**WORK INSTRUCTION**
Using the listing that follows, return every line with the word "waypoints".

Start of INPUT DATA

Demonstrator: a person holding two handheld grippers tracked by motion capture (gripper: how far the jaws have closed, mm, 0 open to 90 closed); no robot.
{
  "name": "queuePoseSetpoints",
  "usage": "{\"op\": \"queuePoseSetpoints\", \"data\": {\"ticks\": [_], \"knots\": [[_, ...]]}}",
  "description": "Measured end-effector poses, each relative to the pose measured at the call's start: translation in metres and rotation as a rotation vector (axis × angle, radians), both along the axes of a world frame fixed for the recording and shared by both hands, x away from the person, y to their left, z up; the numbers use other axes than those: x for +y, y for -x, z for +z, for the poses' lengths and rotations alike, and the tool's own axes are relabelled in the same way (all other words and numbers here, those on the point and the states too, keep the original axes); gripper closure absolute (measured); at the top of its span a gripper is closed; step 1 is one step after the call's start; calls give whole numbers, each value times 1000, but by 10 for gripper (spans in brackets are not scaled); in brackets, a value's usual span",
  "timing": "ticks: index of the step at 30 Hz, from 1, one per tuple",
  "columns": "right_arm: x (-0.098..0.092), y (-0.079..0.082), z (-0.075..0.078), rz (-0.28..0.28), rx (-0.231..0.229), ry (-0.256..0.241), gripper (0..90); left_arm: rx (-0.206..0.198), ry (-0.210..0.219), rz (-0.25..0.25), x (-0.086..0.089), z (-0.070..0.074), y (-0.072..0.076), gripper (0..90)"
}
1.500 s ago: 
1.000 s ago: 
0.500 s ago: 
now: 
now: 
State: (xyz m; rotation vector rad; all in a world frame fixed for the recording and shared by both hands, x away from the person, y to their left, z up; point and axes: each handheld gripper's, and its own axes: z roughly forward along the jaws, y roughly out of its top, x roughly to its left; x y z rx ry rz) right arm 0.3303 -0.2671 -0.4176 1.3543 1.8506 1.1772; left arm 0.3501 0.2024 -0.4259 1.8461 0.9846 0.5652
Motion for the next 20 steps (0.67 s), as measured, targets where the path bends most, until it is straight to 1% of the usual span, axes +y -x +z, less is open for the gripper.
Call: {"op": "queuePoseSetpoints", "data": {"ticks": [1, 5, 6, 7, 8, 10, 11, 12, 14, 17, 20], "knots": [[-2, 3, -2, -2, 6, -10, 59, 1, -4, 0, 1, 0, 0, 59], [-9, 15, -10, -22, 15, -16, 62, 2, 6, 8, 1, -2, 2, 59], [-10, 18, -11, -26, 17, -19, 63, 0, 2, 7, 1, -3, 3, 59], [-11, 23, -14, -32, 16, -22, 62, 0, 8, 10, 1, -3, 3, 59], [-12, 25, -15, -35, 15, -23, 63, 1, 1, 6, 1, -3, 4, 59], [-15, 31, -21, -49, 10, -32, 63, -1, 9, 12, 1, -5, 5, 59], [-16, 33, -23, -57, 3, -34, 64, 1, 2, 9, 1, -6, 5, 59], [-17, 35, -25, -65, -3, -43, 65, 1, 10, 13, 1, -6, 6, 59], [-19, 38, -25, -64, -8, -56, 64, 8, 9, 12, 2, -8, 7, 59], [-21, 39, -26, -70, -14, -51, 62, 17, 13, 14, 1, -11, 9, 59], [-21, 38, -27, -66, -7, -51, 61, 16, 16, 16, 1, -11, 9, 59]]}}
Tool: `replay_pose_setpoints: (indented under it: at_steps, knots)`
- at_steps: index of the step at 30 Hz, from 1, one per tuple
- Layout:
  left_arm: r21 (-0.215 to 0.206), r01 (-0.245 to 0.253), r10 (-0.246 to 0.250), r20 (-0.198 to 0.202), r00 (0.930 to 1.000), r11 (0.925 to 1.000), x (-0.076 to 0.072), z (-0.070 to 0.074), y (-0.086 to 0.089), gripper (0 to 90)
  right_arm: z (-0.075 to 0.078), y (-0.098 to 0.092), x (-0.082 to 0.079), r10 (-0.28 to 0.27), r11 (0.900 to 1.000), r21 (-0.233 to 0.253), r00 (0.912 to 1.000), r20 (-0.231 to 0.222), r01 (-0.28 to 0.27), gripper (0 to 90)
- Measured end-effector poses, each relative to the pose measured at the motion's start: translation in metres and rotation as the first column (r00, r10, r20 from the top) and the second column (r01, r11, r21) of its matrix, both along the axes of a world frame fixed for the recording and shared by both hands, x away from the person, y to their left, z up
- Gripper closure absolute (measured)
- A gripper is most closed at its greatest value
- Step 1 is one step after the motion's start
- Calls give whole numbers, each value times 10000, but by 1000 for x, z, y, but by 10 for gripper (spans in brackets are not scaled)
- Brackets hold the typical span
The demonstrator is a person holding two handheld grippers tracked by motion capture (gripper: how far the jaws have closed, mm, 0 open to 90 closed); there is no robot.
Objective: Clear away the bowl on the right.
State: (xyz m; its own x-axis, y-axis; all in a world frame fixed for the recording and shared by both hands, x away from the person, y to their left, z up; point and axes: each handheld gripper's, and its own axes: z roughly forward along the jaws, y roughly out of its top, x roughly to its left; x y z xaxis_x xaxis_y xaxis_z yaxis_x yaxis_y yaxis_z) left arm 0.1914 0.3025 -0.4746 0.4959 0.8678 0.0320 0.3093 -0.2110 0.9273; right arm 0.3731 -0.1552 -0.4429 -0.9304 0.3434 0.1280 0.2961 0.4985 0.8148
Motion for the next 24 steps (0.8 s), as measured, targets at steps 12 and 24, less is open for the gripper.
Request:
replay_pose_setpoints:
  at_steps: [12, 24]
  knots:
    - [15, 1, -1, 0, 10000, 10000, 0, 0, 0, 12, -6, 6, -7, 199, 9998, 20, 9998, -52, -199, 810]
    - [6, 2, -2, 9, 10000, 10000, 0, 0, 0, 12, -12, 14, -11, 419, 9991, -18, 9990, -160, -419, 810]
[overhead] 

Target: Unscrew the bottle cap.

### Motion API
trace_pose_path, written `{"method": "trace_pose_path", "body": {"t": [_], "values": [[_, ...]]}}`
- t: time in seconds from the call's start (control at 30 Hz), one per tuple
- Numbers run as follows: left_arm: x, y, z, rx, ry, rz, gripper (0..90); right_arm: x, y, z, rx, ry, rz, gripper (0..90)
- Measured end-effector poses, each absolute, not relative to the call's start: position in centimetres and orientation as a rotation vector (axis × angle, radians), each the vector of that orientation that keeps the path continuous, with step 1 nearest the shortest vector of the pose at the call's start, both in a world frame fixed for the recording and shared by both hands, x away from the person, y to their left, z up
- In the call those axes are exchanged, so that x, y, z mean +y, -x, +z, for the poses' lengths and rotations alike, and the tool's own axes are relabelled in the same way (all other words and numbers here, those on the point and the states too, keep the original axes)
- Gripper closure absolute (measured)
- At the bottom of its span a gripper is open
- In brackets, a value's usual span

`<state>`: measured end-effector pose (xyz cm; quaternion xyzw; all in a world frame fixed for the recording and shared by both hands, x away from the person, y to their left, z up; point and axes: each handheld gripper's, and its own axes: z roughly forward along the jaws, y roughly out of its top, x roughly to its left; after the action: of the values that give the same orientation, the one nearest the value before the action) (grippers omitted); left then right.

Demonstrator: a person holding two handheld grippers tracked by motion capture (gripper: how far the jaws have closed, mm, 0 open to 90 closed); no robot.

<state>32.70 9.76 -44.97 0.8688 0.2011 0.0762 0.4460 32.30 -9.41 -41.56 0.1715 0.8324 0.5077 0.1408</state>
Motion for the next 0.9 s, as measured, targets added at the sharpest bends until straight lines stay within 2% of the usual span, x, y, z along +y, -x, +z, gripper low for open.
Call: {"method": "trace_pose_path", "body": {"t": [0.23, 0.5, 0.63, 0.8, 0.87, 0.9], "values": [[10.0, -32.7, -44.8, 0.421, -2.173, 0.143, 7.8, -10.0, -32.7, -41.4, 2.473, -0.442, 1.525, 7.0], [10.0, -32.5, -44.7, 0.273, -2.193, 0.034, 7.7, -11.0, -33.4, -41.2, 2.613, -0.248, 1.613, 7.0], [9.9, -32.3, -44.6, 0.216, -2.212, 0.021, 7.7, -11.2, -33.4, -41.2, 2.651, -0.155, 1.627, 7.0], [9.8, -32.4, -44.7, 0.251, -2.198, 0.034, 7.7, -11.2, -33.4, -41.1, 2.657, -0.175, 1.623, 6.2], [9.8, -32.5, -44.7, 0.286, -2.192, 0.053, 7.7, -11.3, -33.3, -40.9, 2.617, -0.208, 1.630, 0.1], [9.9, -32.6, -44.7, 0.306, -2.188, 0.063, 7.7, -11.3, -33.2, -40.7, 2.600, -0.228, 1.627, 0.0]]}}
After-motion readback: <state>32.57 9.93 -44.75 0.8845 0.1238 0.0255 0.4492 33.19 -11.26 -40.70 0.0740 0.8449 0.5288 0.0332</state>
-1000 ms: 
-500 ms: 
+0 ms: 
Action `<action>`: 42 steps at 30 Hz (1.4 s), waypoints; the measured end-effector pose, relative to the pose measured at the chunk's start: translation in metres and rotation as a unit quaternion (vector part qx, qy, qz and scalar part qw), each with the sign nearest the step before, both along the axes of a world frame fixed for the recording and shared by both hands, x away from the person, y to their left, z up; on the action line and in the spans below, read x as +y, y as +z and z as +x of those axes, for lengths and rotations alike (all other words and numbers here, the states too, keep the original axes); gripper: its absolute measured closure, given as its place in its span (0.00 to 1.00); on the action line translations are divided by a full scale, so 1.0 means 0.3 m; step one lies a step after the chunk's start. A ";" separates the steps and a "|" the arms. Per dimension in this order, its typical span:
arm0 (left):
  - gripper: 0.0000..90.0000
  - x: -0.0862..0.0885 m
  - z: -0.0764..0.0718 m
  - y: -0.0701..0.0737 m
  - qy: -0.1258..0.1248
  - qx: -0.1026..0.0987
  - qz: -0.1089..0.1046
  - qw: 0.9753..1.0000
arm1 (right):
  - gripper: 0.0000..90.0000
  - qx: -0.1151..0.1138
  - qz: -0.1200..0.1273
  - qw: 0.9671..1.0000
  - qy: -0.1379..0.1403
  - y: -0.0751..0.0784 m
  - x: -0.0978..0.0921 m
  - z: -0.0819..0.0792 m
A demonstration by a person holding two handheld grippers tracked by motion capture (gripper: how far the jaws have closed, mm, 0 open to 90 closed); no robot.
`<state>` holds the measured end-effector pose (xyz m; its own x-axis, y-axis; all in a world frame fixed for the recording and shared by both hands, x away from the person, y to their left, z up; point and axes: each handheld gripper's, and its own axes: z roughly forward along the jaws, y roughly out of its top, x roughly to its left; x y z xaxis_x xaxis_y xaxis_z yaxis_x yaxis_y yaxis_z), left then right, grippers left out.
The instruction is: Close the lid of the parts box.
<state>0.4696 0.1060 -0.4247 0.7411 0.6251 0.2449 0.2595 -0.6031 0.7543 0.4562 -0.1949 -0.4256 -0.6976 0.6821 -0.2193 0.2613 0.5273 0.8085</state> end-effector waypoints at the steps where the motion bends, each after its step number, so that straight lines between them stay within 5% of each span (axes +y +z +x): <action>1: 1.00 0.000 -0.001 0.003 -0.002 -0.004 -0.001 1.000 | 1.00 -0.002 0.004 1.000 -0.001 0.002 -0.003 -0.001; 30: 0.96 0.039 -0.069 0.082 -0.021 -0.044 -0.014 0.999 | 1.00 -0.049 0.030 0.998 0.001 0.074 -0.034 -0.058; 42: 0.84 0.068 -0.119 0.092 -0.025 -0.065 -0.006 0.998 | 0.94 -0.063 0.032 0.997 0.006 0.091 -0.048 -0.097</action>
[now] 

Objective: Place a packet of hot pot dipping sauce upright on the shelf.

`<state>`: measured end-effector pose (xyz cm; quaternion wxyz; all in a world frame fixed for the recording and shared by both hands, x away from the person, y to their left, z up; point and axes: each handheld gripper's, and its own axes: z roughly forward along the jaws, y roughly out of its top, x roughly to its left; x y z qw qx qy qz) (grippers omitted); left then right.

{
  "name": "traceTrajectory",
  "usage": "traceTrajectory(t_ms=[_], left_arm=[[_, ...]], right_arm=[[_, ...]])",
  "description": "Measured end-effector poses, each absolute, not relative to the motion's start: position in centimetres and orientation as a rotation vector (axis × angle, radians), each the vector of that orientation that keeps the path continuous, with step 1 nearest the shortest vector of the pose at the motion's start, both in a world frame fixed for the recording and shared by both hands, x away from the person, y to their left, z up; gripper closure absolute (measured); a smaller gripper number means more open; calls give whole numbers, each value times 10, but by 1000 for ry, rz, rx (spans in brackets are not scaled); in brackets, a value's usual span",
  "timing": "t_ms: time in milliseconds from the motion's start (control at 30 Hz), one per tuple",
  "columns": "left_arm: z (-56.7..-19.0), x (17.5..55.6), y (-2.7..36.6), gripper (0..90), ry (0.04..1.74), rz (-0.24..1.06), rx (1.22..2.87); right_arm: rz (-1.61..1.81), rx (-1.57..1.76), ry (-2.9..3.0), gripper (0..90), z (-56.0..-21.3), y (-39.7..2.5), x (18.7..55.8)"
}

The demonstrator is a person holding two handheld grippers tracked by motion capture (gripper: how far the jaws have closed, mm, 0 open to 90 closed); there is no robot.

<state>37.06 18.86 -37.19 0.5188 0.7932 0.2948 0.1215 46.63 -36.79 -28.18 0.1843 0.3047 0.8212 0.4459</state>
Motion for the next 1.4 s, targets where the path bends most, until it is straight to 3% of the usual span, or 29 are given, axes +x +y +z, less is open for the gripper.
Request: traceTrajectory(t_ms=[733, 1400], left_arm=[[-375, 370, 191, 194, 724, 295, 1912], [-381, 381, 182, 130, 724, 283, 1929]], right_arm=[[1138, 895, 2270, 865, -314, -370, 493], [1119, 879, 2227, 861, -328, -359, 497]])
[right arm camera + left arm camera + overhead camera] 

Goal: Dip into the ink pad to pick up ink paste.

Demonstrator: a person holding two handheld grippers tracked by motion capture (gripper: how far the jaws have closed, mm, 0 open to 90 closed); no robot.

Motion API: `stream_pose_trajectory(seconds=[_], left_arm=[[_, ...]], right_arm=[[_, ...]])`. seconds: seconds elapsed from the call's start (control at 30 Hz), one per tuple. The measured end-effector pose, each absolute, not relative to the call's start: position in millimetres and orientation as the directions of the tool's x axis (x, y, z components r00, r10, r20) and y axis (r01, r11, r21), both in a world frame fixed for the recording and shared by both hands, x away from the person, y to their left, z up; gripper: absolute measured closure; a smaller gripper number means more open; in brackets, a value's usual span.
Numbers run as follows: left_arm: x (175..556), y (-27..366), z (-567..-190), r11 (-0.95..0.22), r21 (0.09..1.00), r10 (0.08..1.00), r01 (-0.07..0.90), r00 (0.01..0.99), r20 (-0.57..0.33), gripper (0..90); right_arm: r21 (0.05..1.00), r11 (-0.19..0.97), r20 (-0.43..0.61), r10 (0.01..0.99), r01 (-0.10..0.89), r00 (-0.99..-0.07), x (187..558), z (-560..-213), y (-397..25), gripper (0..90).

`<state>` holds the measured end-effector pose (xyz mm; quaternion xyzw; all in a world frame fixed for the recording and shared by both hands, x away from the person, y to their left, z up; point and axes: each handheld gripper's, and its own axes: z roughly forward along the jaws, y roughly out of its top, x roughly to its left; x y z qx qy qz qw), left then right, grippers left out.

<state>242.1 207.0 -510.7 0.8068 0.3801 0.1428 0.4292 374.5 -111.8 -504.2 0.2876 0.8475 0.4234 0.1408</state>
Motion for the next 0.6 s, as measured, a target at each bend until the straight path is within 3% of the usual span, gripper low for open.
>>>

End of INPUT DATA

**WORKED SOLUTION**
Action `<action>`: 42 steps at 30 Hz (1.4 s), waypoints; the measured end-effector pose, relative to the pose measured at the chunk's start: translation in metres and rotation as a unit quaternion (vector part qx, qy, qz and scalar part qw), each with the sign nearest the step before, both along the axes of a world frame fixed for the recording and shared by both hands, x away from the person, y to their left, z up; on the action line and in the spans below, read x as +y, y as +z and z as +x of those axes, for lengths and rotations alike (all other words and numbers here, the states too, keep the original axes); gripper: its absolute measured closure, given as its place in its span (0.00 to 1.00); on the action line translations are divided by a full scale, so 1.0 means 0.3 m; step one lies a step after the chunk's start. A ";" separates the steps and a "|" the arms. Per dimension in this order, its typical span:
<state>0.4696 0.1060 -0.4247 0.7411 0.6251 0.2449 0.2595 -0.6031 0.7543 0.4562 -0.1949 -0.4256 -0.6976 0.6821 -0.2193 0.2613 0.5273 0.8085</state> end-effector waypoints at the steps where the motion bends, each after its step number, so that straight lines between them stay within 5% of each span (axes +y +z +x): <action>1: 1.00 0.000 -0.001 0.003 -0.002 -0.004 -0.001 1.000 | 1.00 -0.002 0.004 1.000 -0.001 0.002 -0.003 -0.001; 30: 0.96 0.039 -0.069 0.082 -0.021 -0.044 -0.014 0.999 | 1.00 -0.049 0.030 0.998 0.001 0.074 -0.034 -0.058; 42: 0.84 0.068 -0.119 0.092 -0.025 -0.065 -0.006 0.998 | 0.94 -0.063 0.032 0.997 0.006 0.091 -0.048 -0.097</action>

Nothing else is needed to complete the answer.